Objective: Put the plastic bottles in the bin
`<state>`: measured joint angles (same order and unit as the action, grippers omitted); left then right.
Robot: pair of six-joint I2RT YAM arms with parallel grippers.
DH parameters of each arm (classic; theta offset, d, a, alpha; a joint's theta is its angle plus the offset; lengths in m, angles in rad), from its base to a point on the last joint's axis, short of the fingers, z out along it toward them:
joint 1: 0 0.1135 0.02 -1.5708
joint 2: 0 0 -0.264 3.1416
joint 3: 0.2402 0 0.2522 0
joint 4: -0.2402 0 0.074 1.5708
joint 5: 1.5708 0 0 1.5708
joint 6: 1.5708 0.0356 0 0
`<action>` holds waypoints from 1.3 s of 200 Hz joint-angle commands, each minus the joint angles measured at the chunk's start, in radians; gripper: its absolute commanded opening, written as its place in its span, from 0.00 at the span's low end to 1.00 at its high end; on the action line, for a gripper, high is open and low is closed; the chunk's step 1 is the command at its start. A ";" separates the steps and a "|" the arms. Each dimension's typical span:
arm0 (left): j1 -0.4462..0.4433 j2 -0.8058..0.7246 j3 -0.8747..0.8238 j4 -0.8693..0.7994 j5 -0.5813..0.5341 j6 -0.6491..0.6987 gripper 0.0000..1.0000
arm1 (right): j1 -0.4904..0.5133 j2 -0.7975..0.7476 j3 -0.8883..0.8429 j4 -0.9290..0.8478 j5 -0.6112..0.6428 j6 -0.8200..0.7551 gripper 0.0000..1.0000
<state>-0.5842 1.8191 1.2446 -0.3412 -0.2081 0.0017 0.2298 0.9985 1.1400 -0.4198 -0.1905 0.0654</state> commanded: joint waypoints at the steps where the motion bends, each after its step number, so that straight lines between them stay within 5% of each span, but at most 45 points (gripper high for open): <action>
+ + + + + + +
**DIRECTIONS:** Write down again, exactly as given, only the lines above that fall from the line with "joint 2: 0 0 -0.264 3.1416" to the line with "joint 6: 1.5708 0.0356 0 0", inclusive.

**ANSWER TO THIS TASK:**
joint 2: 0 0 -0.264 3.1416
joint 3: 0.2402 0 0.2522 0
joint 4: -0.2402 0 0.074 1.5708
joint 5: 1.5708 0 0 1.5708
joint 6: 1.5708 0.0356 0 0

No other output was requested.